Nations Title Insurance of New York, Inc., Fidelity National Title Insurance Company of New York, Stewart Title Insurance Company, Guarantee Title and Trust Company, Stanley J. Cohen, Receiver, and United Companies Lending Corporation (hereinafter referred to collectively as “Nations Title”) appeal from a decision of the Montgomery County Court of Common Pleas which awarded summary judgment to Farmers State Bank of New Madison, Ohio (“FSB”).

Secured Equity Title and Appraisal Corporation (“Secured Equity”) was an Ohio corporation which maintained its principal office in Greenville, Ohio. William H. Bertram, Jr. was the sole shareholder, officer, and director of Secured Equity. Secured Equity performed various activities for Nations Title, including acting as a title insurance agent, closing loans, and making loan disbursements to home improvement loan borrowers.

In connection with its business, Secured Equity opened and maintained an escrow account at FSB. The escrow account was opened by Bertram as an individual account captioned as “William H. Bertram, Jr. Trust Agent for Secured Equity Title.” The money in the escrow account represented disbursements from Nations Title for loan borrowers. Secured Equity had separate operating and savings accounts at FSB, as well as another escrow account at another bank.
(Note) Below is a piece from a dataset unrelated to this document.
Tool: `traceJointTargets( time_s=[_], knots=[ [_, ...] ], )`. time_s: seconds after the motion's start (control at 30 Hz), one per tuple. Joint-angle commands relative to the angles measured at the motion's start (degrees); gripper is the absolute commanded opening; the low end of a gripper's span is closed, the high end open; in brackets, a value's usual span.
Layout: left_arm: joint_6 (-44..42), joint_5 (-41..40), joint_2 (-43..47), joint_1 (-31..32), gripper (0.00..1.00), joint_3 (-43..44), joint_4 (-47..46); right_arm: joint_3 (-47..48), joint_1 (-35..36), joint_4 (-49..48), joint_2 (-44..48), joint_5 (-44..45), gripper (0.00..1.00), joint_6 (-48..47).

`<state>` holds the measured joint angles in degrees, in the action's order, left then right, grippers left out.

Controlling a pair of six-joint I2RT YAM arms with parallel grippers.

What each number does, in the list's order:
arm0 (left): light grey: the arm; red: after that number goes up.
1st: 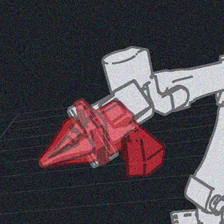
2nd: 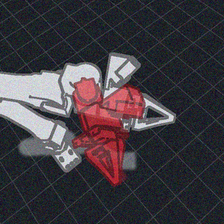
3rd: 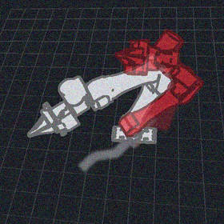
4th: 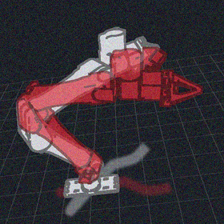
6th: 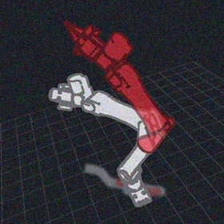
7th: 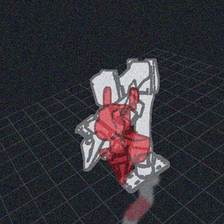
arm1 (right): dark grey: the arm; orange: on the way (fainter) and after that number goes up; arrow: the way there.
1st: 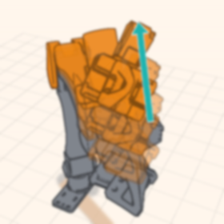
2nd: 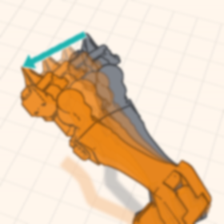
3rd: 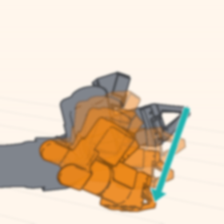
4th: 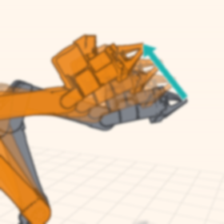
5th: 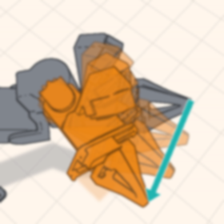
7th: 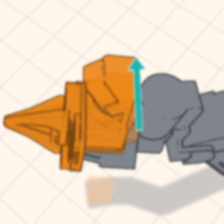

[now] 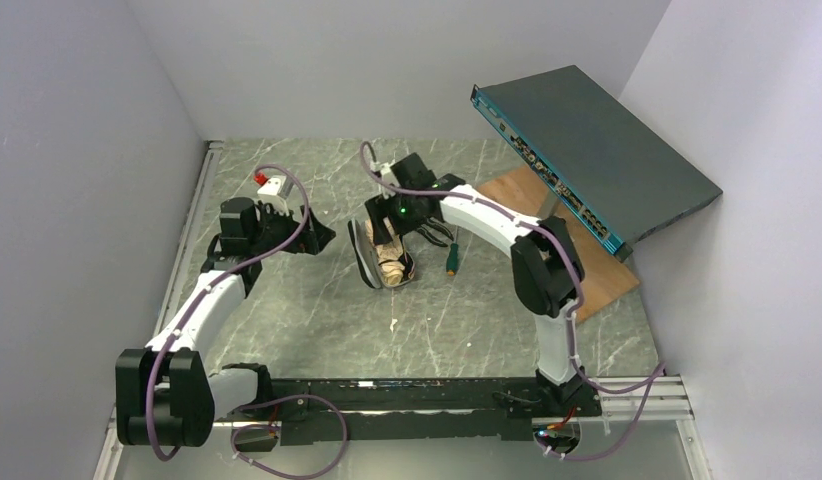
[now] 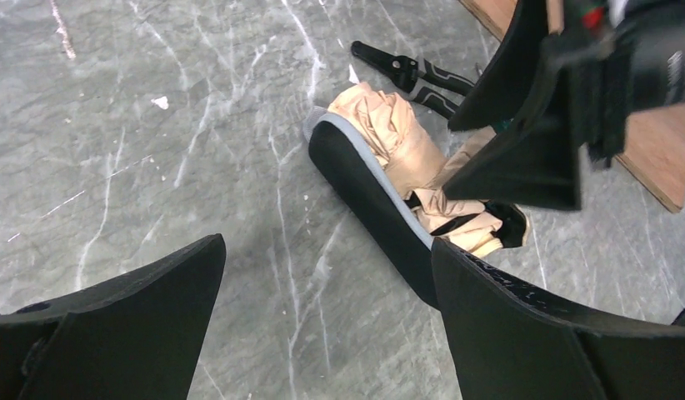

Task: Open the umbrella

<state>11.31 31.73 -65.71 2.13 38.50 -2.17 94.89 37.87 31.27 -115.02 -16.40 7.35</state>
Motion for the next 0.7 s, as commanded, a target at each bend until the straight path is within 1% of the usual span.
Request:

Bertram also operated his own law firm and had served as an attorney for FSB for twenty-five years. Bertram was a friend to Richard Shives, the president of FSB.

During the early 1990s, Secured Equity’s business grew rapidly. As a result, the escrow account usually maintained a balance between $1,000,000 and $2,000,000, and at times reached up to $4,000,000. The escrow account was “extremely labor intensive” for FSB employees, with a lot of activity, including 4,000 to 5,000 checks written from the escrow account each month, $10,000,000 deposited into the escrow account each week, and a large volume of wire transfers of funds to and from the account. The escrow account was the most active account at FSB in 1995 and 1996.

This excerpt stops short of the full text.